Sue’s other sideline, Staging by Design, provides the opportunity to dabble in another passion — home décor.

“In a buyer’s market, homes need to look move-in ready,” she explained. “People need to simplify and organize their spaces. As a consultant, my time is what they pay for. Sometimes it takes an outsider to see, with fresh eyes, how to create a different look for the house.”

Most often that entails decluttering and depersonalizing a space so the buyers can envision themselves living there. A self-proclaimed “organizational freak,” Sue shares her expertise in accomplishing those tasks as well as providing notes on improving the décor on a limited budget.

“One- to $200 can give it a finished look,” she stressed. “The little things can make a big difference in how you sell your home.”

Time for togetherness

With so many things going on in her life, Sue has become an expert juggler — keeping many balls in the air at once. It’s a trait she shares with husband Alan. In addition to farming with his brother, he owns a marketing agency and does voiceover work for radio productions; operates two message-on-hold businesses; is part-owner of two eye clinics for which he oversees management and marketing; has been the director of their church choir (in which Sue sings, of course) for 20 years; and is a volunteer basketball coach.

With such a whirlwind of activities on both their schedules, Sue and Alan have to find dedicated time together.

“We golf,” said Sue. “We decided to do that together eight years ago.
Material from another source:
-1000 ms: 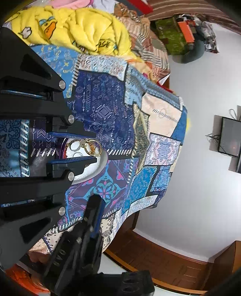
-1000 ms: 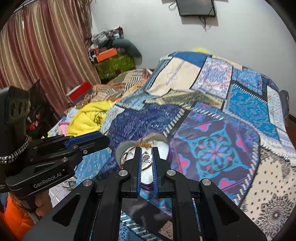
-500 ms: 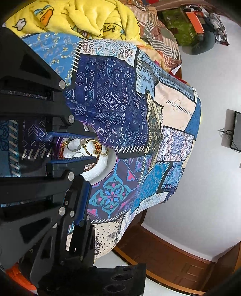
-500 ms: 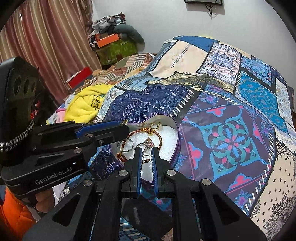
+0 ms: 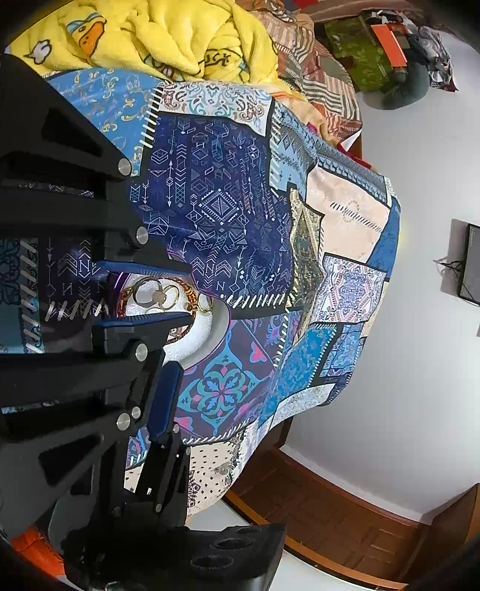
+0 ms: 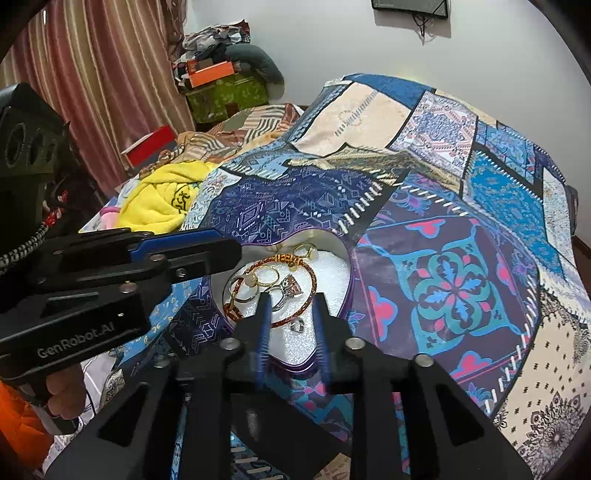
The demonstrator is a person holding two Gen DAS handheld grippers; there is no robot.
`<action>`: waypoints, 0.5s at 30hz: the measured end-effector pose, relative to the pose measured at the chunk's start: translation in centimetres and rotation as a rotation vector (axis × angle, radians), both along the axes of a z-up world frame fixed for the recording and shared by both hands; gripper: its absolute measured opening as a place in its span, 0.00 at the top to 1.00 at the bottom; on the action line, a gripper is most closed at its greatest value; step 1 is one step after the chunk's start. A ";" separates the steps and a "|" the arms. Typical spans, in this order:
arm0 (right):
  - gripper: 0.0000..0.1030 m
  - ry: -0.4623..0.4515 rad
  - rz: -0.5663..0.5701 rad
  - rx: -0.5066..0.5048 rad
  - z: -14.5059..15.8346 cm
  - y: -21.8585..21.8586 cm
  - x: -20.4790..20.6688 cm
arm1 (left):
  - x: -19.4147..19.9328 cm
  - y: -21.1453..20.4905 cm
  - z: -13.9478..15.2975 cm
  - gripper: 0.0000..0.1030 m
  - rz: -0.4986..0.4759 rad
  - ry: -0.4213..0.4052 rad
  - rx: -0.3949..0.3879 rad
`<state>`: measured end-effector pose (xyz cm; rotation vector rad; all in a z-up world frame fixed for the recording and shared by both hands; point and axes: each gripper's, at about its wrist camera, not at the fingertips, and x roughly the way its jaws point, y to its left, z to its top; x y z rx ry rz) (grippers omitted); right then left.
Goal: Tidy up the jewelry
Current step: 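Lower the gold ring into the tin with the left tool while the right tool releases the silver ring, then move both open tools toward the red cord bracelet on the quilt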
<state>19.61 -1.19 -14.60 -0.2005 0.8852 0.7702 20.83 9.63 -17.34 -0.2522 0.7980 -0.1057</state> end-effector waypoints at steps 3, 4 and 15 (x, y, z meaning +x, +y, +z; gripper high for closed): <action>0.76 -0.013 -0.009 0.002 0.6 -0.4 -0.3 | -0.5 0.0 0.7 0.83 0.004 -0.010 0.008; 0.76 -0.016 -0.013 0.004 0.8 -0.6 -0.4 | -0.8 -0.1 0.9 0.83 0.005 -0.012 0.010; 0.76 -0.064 -0.093 0.013 3.7 -4.4 -2.5 | -3.7 -2.0 3.6 0.83 -0.012 -0.033 0.058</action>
I took classes, because I was horrible. Now I call myself a pro duffer — a little bit above a duffer. In the summer, we play couples league every week. That’s our social event.”

Although their lives may be a bit hectic at times, Sue stresses that it’s all about organization and achieving harmony between personal and professional obligations.

“If I worked full-time, I wouldn’t be able to do half the things I do,” she said. “I had to learn to balance everything and still have time for myself.”